No quise mirar más la rosa perfectísima,
la que debió ser hecha eterna o no debió ser nacida.
De espaldas al dolor de su belleza, la rescataba intacta
en ese rincón final de la memoria que va a sobrevivirnos
y a mantener en pie la luz de nuestra alma cuando hayamos partido.
Negándome a mirarla, la llevaba conmigo.
Y dije adiós a la rosa de Villalba.
Y sólo ahora, al final del poema, nos damos cuenta de que la rosa no ha sido sino un pretexto para la
creación de un texto cuya belleza verbal—librada a la memoria y al olvido del tiempo—se convierte en
un equivalente de la rosa efímera a la que el poeta se refiere con un insistente "yo vi... yo vi", como si
tuviera necesidad de afirmar su condición de testigo que posee a través de la mirada lo que nos entrega por medio de la palabra.
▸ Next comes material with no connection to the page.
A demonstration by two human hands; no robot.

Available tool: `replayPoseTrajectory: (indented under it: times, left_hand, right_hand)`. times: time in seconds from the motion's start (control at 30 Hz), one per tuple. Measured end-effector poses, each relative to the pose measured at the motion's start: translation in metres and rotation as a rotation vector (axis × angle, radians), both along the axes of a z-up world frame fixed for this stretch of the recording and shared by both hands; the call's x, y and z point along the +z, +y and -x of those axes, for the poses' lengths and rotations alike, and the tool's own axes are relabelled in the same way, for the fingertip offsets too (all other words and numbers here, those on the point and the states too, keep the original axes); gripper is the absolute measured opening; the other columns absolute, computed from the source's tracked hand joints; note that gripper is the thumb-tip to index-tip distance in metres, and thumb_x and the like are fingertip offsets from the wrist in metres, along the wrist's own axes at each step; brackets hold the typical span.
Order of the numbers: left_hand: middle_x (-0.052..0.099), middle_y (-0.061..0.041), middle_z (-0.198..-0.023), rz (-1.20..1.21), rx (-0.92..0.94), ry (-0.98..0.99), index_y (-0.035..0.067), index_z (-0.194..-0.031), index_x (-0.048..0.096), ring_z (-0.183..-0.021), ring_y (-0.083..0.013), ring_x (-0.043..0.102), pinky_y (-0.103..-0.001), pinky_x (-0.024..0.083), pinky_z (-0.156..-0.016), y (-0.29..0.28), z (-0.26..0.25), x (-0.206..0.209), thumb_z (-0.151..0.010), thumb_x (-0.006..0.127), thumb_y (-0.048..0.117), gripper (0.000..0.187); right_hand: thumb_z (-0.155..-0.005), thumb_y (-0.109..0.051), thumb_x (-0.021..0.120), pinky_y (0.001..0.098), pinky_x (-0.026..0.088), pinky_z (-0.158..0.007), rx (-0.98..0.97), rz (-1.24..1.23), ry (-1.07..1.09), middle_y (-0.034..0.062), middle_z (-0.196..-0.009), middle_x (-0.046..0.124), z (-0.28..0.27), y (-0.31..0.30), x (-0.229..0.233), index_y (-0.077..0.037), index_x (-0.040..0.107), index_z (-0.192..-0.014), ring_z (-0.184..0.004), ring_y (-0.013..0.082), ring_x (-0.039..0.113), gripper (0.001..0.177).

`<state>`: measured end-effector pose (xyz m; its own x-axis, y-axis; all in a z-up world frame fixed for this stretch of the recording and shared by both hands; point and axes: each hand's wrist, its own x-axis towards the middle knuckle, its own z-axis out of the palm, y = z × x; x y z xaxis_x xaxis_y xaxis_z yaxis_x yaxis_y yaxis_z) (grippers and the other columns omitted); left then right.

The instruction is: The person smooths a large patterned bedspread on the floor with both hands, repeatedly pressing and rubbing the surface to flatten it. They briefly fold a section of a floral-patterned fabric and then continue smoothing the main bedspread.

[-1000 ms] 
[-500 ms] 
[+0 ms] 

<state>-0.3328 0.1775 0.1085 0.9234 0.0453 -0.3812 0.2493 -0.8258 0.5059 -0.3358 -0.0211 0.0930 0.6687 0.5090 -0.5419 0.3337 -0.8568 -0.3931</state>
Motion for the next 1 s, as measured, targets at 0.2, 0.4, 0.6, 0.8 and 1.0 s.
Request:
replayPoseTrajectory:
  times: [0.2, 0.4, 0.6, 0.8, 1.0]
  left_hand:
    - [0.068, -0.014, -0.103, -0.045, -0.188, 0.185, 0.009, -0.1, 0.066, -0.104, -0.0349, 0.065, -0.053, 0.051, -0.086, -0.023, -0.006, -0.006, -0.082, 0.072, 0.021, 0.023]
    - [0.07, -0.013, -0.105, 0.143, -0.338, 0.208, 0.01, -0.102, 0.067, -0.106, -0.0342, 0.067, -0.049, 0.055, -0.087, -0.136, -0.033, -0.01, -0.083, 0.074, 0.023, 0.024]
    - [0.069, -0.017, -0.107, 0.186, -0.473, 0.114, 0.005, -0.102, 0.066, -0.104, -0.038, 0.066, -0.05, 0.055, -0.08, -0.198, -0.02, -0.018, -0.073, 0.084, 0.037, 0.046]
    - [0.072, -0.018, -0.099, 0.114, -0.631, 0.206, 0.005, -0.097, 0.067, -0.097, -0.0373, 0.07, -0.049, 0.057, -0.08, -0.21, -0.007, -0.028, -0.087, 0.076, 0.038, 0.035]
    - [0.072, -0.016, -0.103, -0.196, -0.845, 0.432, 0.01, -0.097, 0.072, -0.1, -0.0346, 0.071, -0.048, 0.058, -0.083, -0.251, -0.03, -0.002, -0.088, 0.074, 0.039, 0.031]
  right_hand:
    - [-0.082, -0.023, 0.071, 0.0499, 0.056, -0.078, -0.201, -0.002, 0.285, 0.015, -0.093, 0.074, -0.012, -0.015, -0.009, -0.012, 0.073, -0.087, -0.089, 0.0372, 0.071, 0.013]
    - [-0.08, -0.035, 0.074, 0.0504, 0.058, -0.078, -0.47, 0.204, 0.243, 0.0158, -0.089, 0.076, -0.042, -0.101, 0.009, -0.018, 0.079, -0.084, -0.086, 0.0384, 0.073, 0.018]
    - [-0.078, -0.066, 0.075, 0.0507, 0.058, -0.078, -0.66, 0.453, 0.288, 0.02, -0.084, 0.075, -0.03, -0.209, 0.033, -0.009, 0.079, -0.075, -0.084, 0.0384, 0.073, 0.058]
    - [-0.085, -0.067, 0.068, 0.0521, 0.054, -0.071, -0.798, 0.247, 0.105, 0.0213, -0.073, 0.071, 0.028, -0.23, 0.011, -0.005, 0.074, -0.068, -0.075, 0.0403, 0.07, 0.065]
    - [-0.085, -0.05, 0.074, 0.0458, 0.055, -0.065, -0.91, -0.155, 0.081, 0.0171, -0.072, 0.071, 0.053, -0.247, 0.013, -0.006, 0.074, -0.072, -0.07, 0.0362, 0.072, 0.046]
Sólo ahora, repito, nos damos cuenta de que la rosa, en realidad, no importa, o importa sólo como una clave—es decir, como una llave—para entrar "en ese rincón de la memoria que va a sobrevivirnos/ y a mantener en pie la luz de nuestra alma cuando hayamos partido".
He aquí lo que verdaderamente importa al poeta: "la luz de nuestra alma cuando hayamos partido". Y
nos damos cuenta, ahora, de que ese insistente "yo vi... yo vi", con que Baquero nos habla de la rosa,
es la frase con que solemos afirmar una visión cuando esperamos que los demás la juzguen imposible.
"Yo he visto en la noche oscura", afirmó José Martí, "Llover sobre mi cabeza/ Los rayos de lumbre
pura/ De la divina belleza". Es decir, el poeta afirma haber visto lo que sólo puede percibirse a la "luz
de nuestra alma", y en medio de esa luz están todas las rosas evocadas en el poema, que son una sola
rosa y ninguna.
Ambos autores percibieron en la vida y en la literatura un dramático y silencioso enfrentamiento entre
el ser y el no ser, y vieron la poesía como un milagroso momento de equilibrio entre estos extremos, un
equilibrio cercado de riesgos y amenazas que el poeta debe sortear completamente solo, para llegar a
ese otro lado de la cuerda que es el poema ya salvado, la vida ya salvada, el alma ya salvada.
Tanto Eliseo Diego como Gastón Baquero mantuvieron una ejemplar fidelidad al milagroso equilibrio
de la poesía. El poeta que permaneció en la isla y el poeta que no regresó a ella prosiguieron y
defendieron sus obras—la que el uno y la que el otro habían escogido hacer—hasta el fin de sus días,
y pudieron abrazarse antes de llegar al otro lado de la cuerda. Y en este abrazo vemos hoy algo más que
un conmovedor reencuentro y una despedida final entre dos amigos: algo que parecía separado en dos
mitades irreconciliables—la poesía de Cuba—demostró, una vez más, que es una y la misma.
NOTAS
1. Eliseo Diego. Poesía. La Habana: Letras Cubanas, 1983. Todas las citas del autor han sido tomadas de
esta edición.
2. Gastón Baquero. Poesía completa. Introd. de Pío E. Serrano. Madrid: Verbum, 1998. Todas las citas del
autor han sido tomadas de esta edición.